Following the loss to the Heat Wednesday night, LeBron James left without speaking to reporters. There has been consistent reporting from various sources for weeks that tension was forming in the locker room in regards to Ham. That spilled out on Thursday morning with this report from Shams Charania.
“I’m told there’s a growing, deepening disconnect between Darvin Ham and that Lakers locker room right now, and a lot of it is stemming from extreme rotational changes, lineup changes.”@ShamsCharania on Head Coach Darvin Ham and the Lakers.

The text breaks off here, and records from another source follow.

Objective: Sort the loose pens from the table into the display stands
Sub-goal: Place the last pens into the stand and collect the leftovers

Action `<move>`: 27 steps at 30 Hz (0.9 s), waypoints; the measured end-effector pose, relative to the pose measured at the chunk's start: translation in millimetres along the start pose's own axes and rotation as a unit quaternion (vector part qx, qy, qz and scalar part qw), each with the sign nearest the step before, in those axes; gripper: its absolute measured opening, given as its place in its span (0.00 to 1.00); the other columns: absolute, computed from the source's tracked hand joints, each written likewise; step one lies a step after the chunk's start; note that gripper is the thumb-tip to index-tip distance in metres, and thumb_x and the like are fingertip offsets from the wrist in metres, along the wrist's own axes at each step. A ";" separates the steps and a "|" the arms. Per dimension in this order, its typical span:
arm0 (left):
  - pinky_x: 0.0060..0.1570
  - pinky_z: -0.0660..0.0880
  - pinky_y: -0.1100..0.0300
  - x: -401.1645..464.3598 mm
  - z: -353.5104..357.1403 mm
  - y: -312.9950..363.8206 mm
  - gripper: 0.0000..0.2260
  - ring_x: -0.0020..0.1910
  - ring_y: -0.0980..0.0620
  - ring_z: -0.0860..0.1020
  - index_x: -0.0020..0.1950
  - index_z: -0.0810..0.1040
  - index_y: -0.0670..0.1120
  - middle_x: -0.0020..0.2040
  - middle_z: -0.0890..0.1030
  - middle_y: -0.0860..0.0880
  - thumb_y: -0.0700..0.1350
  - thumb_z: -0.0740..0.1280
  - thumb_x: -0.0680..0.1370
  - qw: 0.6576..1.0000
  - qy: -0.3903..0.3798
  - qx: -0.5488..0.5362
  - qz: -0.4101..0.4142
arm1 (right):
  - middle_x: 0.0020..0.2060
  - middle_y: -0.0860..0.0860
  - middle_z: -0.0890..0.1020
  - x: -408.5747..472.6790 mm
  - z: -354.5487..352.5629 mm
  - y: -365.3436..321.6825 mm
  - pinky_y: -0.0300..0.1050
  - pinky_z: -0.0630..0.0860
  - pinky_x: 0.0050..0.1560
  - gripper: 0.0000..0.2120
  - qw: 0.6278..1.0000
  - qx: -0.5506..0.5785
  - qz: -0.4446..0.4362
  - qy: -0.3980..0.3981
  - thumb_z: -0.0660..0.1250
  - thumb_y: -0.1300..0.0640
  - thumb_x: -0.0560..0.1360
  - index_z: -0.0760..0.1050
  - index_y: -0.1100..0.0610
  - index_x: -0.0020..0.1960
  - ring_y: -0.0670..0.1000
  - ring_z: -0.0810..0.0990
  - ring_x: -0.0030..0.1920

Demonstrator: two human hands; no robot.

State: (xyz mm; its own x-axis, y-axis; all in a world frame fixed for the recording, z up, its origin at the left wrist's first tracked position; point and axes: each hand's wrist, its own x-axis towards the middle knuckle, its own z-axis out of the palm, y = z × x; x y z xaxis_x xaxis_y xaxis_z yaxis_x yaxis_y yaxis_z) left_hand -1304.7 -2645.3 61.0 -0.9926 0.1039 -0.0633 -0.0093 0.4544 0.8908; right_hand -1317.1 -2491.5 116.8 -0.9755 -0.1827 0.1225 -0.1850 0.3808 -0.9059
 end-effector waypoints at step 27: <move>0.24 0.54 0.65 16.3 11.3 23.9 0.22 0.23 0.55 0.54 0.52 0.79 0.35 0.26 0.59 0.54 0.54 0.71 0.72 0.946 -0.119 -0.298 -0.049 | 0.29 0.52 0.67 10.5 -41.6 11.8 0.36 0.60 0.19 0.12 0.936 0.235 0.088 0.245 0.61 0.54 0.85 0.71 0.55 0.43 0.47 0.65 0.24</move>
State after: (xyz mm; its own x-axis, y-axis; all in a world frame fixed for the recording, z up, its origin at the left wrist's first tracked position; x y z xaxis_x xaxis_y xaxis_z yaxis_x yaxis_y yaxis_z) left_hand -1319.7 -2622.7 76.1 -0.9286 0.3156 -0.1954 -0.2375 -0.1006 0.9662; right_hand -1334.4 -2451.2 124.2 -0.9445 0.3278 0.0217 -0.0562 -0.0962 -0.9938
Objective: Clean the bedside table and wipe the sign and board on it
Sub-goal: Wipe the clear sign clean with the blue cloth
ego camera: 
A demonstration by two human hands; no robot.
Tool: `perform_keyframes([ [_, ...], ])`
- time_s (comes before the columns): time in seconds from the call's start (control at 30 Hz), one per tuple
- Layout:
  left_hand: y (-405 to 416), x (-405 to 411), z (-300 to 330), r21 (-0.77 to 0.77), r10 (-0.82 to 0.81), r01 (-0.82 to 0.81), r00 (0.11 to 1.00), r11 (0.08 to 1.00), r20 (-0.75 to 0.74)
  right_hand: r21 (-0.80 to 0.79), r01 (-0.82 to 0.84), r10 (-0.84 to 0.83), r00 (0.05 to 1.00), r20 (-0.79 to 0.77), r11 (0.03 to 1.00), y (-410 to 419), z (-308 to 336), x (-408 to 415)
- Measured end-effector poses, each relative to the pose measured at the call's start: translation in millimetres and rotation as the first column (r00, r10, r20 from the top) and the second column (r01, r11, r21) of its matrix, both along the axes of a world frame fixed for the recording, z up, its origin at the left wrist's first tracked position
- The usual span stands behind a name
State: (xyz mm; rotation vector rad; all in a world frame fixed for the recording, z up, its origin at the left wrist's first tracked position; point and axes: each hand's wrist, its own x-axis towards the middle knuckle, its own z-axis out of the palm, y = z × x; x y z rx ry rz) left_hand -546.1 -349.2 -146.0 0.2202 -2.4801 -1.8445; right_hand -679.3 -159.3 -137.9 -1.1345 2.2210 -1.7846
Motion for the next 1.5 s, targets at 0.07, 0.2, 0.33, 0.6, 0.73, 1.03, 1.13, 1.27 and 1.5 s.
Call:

“I’m told there’s a growing, deepening disconnect between Darvin Ham and that Lakers locker room right now, and a lot of it is stemming from extreme rotational changes, lineup changes.”@ShamsCharania on Head Coach Darvin Ham and the Lakers.
The biggest criticism for Ham stems from his decision to move away from lineups and rotations that were instrumental in the Lakers’ late season and playoff run that resulted in a conference finals sweep to the Nuggets. But it’s moved beyond individual decisions and toward a larger sense that the team has “quit” on Ham.

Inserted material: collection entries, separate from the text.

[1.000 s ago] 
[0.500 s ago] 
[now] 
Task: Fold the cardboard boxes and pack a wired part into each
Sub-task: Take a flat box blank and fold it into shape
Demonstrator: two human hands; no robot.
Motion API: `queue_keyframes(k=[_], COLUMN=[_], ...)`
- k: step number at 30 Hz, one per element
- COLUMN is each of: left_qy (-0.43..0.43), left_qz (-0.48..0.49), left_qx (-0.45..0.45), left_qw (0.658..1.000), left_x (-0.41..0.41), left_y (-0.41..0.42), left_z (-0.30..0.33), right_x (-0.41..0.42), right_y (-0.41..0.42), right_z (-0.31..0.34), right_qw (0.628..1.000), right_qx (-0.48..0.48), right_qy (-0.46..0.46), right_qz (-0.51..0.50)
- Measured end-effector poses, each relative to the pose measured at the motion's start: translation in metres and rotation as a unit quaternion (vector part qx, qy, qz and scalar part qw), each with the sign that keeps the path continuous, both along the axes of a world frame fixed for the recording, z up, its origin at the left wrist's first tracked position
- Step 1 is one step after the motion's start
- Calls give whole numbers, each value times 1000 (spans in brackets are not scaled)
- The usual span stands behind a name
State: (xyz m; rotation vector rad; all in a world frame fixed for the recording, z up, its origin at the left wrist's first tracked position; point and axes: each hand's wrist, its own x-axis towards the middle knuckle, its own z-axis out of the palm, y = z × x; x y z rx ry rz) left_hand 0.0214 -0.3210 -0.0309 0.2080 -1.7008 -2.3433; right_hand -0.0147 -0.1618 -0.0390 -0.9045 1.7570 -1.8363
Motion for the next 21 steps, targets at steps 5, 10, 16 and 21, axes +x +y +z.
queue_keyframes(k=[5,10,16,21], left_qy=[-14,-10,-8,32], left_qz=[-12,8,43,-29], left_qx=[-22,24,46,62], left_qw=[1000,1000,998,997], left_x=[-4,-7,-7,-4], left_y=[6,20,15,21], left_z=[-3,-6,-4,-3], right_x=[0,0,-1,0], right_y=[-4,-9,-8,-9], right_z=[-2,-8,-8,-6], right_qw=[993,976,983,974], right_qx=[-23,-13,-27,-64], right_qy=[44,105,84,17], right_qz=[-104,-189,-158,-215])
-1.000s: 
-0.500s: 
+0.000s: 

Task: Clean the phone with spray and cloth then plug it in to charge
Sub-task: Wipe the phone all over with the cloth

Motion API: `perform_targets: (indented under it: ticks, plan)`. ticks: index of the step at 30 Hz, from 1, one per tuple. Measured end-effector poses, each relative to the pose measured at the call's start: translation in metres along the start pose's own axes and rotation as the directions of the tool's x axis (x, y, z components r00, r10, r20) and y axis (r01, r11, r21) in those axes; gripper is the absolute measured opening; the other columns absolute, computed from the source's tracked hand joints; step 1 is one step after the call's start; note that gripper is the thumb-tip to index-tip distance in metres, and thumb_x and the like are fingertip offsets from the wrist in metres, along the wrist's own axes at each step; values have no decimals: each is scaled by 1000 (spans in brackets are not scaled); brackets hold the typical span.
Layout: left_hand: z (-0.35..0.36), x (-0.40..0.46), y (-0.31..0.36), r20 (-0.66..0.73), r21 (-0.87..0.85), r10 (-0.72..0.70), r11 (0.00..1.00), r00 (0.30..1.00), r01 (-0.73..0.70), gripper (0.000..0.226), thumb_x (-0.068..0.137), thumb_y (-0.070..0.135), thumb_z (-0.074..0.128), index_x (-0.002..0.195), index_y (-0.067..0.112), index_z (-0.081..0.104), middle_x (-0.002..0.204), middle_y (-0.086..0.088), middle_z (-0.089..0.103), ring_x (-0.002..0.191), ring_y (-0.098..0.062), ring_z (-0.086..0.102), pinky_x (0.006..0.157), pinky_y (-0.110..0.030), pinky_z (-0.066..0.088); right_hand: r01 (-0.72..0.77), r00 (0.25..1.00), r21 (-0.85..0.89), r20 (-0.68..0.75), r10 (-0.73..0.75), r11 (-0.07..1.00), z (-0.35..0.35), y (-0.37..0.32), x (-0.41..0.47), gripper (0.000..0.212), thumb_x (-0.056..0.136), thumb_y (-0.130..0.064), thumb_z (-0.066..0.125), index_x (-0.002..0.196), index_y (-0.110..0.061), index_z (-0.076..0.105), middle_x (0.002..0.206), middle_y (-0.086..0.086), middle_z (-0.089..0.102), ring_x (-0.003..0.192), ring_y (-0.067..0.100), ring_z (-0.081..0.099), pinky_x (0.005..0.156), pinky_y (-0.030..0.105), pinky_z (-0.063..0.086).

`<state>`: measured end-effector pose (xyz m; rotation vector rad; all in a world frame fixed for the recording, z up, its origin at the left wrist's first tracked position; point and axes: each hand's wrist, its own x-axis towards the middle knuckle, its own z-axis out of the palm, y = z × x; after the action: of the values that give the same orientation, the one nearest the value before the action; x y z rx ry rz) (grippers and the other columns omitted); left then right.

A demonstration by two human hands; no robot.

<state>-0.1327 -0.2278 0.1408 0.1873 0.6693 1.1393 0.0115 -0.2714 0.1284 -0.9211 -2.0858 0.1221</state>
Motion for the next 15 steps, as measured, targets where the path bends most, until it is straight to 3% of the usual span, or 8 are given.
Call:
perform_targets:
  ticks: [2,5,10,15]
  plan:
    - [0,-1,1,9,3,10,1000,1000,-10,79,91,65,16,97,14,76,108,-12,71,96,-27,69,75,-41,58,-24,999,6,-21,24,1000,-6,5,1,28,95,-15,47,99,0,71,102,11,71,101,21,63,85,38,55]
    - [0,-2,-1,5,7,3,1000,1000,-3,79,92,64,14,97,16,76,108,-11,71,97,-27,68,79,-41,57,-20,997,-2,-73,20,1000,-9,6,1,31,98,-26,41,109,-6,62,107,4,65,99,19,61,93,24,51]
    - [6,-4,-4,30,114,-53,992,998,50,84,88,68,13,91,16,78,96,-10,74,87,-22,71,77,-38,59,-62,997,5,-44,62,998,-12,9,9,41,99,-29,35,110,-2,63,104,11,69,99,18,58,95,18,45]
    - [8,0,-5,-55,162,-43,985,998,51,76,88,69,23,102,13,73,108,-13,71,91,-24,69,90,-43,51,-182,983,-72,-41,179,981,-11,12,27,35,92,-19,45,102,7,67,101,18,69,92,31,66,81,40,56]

What’s baffling about the Lakers’ struggles is that for the first six weeks of the season, LeBron James was playing incredible basketball. He is one of the leaders in advanced metrics like EPM and Box Plus-Minus this season and is averaging 25-7-7 while shooting 39.5% from 3, the second-best mark of his career.
Then, as James tailed off, Anthony Davis stepped up. Davis is averaging 29 points on 55-39-78 shooting with 14 rebounds per game over his last 15 games while contributing 3.9 stocks (steals plus blocks) per game.

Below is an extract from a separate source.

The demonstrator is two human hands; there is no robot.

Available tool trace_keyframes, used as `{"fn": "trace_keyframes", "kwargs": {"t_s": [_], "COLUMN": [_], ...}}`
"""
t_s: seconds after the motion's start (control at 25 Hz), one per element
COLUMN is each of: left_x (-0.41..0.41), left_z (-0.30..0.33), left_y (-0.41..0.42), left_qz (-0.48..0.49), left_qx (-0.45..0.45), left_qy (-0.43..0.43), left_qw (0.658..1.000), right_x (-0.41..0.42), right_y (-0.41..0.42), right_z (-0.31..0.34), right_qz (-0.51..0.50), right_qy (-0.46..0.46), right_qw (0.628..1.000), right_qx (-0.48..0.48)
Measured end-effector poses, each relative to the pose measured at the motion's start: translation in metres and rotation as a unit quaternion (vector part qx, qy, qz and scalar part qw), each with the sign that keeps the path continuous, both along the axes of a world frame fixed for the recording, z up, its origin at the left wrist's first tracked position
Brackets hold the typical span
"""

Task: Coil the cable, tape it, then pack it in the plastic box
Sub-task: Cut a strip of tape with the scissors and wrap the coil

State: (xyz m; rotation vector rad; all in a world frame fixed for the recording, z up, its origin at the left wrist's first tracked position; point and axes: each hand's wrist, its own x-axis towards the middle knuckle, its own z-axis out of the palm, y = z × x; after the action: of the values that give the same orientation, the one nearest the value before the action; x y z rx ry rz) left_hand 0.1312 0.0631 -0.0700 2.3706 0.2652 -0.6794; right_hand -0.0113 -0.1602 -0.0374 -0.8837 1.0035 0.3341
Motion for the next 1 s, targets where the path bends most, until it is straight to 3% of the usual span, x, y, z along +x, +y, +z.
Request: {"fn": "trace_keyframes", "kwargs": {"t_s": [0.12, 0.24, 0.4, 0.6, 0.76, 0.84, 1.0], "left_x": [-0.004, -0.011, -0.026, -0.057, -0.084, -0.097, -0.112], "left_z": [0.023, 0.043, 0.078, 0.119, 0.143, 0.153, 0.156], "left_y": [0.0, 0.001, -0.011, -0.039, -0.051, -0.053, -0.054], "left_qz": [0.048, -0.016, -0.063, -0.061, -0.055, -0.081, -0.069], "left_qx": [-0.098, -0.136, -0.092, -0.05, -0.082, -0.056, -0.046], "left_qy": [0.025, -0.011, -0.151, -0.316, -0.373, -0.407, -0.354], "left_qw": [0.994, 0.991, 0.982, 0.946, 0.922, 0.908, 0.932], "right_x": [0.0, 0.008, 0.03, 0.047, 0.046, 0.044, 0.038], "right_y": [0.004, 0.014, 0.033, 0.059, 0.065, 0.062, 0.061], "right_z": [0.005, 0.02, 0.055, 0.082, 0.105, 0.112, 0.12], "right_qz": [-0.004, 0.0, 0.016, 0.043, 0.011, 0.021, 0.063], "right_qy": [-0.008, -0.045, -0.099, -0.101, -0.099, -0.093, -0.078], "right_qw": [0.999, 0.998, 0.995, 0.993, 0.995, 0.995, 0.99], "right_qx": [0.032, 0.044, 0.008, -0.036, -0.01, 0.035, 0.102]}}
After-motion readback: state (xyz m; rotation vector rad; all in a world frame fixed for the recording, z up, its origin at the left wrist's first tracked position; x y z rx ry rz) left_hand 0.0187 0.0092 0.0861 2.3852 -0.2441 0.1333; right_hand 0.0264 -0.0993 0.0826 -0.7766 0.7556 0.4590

Yet in that 15-game span, the Lakers have a plus-minus of zero in Davis’ 553 minutes and, for the season, have only outscored opponents by 0.9 points per 100 possessions with Davis on the floor. And they have lost their minutes with Davis when LeBron James is on the bench this season, which is damning both for the surrounding talent and Davis’ ability to lift lineups the way star players are expected.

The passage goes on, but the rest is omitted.